*Your assignment*
Pull every "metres" line out of the data below.

*Supplied data*

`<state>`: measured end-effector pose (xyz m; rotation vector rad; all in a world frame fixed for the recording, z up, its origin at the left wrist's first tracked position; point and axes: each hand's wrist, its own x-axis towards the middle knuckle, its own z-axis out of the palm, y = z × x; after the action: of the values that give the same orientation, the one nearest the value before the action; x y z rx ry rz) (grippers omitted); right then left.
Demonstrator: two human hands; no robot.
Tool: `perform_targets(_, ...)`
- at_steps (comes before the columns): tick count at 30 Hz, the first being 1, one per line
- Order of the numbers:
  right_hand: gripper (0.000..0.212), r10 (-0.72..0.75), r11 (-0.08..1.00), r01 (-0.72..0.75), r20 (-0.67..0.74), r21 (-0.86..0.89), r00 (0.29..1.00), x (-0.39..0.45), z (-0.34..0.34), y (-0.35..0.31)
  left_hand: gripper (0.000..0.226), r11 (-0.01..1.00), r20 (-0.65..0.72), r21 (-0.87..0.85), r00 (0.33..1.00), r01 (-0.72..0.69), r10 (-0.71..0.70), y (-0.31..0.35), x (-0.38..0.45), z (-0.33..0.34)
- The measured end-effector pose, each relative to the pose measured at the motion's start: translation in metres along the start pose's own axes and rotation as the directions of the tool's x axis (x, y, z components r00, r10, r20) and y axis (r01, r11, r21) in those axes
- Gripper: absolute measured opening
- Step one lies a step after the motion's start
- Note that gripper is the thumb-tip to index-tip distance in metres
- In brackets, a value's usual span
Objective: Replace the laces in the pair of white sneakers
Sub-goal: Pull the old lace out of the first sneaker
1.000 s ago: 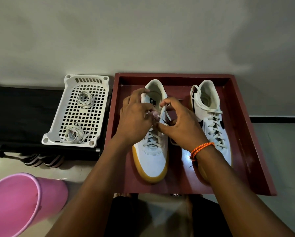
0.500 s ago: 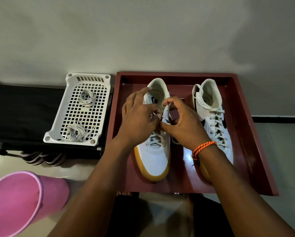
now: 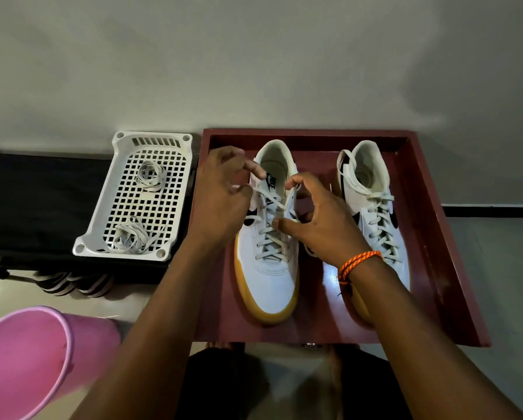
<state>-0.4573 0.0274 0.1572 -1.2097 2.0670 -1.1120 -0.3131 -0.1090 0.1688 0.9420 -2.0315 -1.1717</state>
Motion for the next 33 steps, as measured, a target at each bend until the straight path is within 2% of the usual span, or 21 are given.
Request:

*Result of this task*
- The measured end-effector pose, each relative to the pose measured at the motion's start: translation in metres along the start pose's own axes and rotation as the directions of the tool's x axis (x, y, z components r00, r10, r20) and y axis (r01, r11, r21) in those axes
- Note that gripper is the thumb-tip to index-tip distance in metres

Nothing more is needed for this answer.